Task
Check every line below for the word "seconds" and copy the ones that have it.

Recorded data
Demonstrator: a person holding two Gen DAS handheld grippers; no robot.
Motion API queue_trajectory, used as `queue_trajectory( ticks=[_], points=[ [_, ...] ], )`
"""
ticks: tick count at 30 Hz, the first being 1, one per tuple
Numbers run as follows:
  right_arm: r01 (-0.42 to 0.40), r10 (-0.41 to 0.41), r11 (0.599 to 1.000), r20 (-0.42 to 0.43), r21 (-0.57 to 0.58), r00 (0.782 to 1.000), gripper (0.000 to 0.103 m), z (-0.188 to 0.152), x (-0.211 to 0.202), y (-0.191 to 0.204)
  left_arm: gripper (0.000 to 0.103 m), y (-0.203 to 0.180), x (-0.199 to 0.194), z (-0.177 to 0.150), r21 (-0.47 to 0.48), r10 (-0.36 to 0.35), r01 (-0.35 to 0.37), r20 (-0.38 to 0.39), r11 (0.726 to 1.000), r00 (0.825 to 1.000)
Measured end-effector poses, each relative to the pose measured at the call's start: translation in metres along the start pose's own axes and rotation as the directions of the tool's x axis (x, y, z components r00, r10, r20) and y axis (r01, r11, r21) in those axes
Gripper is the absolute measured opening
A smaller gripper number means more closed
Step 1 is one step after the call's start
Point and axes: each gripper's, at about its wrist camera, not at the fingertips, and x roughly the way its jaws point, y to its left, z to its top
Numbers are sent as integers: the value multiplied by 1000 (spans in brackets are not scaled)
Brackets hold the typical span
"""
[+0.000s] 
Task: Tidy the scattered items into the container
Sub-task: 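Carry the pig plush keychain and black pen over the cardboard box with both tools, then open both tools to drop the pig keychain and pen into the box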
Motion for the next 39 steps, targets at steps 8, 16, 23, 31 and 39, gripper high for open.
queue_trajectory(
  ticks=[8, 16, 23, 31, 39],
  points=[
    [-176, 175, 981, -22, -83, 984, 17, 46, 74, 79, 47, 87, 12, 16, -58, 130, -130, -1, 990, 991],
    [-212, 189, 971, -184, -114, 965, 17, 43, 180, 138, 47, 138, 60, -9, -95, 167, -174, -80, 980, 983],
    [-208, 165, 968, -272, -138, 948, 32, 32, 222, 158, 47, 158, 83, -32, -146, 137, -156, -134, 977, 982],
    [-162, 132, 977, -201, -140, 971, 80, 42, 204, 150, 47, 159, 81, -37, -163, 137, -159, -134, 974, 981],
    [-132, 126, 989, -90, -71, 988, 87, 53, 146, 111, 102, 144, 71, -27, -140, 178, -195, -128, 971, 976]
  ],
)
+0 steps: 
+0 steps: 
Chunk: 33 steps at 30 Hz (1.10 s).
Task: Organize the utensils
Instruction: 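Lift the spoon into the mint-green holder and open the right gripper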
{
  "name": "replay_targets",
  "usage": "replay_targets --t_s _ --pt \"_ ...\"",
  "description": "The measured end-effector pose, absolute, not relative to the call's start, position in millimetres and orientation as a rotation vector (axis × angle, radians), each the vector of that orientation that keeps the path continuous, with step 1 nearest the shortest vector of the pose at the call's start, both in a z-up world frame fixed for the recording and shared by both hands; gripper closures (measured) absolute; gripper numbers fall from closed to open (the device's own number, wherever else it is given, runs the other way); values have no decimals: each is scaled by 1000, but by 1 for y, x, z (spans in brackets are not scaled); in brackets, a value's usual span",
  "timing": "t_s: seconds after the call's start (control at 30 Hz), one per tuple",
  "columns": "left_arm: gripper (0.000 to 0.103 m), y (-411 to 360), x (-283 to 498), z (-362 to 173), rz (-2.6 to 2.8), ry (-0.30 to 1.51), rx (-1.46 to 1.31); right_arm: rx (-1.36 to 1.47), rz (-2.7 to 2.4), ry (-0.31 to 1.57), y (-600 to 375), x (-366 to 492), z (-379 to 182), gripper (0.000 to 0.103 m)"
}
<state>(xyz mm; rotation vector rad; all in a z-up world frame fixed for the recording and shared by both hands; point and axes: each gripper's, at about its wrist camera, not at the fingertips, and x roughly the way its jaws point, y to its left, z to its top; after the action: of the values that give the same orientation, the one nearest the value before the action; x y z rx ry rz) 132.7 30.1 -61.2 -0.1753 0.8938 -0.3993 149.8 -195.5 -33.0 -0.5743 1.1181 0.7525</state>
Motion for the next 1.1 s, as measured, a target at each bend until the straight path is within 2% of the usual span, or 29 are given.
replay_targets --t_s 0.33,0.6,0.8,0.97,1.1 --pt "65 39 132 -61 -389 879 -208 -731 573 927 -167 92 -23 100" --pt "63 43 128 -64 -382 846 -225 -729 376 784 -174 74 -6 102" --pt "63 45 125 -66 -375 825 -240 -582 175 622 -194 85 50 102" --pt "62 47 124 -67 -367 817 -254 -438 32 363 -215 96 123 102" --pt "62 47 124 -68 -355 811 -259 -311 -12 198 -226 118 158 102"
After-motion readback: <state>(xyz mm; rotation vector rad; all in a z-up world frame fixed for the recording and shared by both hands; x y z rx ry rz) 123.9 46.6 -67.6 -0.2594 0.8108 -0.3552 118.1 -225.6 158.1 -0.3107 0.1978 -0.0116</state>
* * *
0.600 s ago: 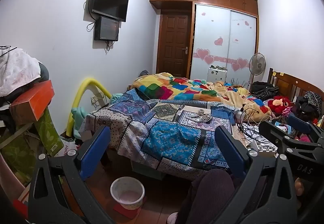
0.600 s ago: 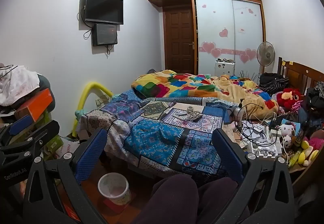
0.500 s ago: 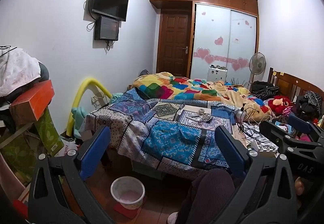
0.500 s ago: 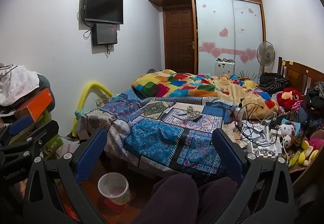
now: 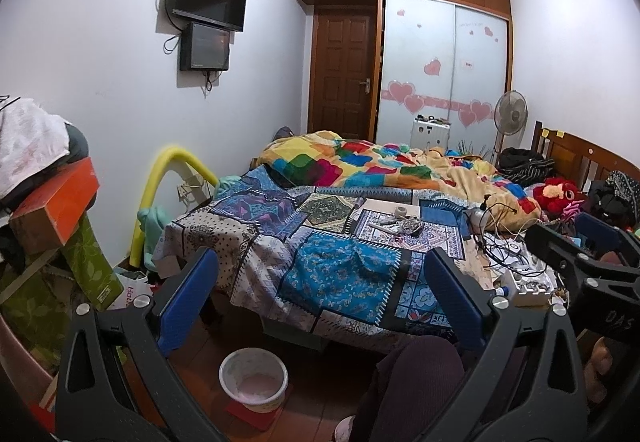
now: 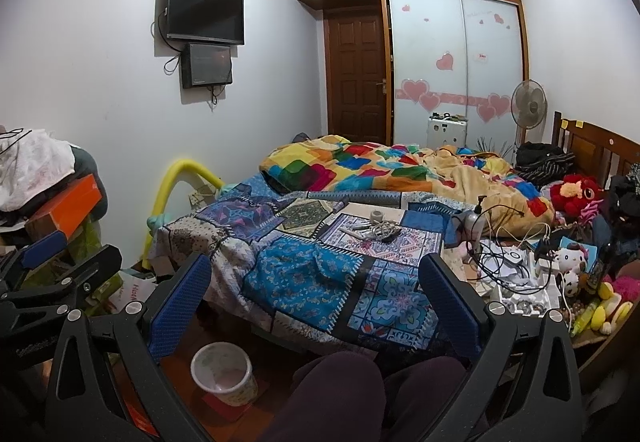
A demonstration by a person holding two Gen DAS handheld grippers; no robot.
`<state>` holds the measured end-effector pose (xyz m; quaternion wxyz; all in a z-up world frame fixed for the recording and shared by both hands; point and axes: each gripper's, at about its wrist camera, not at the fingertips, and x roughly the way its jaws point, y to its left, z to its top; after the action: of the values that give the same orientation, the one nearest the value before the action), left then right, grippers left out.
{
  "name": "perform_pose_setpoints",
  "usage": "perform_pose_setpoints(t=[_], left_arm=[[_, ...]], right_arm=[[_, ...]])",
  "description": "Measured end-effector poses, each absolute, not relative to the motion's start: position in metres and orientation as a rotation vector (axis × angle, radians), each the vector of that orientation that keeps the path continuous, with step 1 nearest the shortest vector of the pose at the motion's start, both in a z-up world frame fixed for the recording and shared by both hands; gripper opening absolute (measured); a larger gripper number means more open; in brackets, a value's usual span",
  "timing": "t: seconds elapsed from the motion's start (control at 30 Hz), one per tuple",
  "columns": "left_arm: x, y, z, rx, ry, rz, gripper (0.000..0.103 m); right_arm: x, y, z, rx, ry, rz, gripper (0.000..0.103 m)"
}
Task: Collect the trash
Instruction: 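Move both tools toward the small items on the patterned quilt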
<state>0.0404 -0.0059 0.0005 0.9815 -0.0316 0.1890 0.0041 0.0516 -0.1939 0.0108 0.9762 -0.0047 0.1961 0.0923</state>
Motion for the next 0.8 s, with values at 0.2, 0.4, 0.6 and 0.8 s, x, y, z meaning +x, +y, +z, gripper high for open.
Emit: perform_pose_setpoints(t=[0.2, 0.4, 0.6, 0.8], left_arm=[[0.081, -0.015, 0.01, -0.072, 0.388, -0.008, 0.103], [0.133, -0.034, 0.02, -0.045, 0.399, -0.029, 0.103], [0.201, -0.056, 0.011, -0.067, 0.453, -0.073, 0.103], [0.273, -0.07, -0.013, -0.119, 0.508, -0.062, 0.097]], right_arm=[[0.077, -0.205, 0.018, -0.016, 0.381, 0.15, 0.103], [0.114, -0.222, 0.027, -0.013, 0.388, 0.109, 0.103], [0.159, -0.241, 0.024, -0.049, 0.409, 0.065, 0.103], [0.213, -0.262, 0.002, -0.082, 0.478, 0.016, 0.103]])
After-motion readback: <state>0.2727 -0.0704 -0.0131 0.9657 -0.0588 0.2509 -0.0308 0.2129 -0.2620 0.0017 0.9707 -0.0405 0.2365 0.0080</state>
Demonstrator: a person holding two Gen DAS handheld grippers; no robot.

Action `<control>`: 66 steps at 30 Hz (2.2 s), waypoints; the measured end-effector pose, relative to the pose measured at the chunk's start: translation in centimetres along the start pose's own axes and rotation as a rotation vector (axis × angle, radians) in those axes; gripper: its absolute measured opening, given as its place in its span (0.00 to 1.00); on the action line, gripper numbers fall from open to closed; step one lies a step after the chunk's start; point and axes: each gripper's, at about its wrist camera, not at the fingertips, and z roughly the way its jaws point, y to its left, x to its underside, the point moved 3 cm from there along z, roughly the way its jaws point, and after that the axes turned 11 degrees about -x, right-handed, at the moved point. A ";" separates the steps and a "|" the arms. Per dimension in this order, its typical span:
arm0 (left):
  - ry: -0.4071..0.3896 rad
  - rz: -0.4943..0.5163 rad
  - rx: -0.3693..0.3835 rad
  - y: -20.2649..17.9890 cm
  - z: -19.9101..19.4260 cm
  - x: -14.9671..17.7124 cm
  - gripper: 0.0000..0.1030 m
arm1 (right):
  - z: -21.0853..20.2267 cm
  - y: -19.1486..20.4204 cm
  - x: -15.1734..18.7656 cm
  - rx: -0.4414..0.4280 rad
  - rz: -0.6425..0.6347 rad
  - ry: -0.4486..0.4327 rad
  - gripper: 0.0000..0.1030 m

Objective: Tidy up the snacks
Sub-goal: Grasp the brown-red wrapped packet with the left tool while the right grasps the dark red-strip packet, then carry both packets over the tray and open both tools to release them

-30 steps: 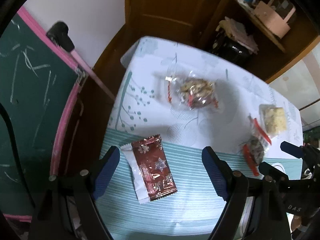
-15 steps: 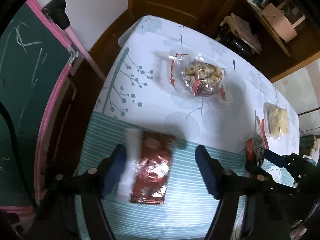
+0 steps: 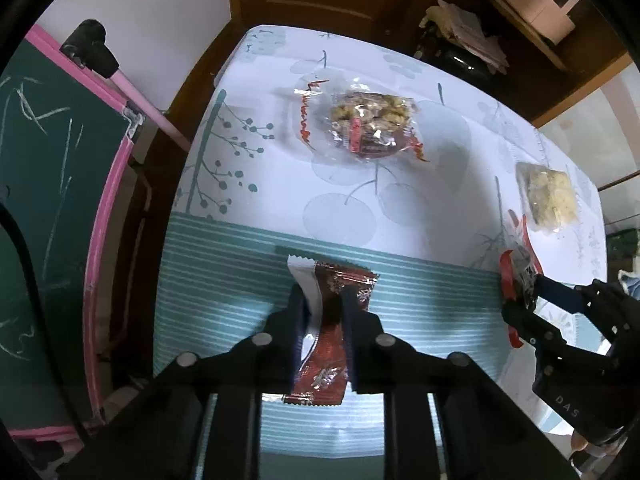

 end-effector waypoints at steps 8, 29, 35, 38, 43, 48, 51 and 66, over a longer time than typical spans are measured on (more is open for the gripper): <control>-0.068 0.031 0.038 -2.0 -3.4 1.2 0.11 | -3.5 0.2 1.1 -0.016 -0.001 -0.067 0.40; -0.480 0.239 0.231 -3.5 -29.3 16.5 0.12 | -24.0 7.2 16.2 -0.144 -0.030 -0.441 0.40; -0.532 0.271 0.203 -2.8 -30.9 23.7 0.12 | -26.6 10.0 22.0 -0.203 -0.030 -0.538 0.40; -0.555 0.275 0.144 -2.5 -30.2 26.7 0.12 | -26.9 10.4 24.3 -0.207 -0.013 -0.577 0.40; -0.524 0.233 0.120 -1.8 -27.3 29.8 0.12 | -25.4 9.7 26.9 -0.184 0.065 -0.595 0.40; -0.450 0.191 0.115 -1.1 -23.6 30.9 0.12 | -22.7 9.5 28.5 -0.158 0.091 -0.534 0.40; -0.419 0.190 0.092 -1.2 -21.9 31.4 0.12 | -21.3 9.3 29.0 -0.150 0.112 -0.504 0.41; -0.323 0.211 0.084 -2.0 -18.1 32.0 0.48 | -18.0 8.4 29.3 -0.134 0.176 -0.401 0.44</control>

Written solution
  "timing": "t_s: seconds after the call's start (control at 30 Hz), one per tuple",
  "timing": "t: seconds elapsed from the motion's start (control at 30 Hz), one per tuple",

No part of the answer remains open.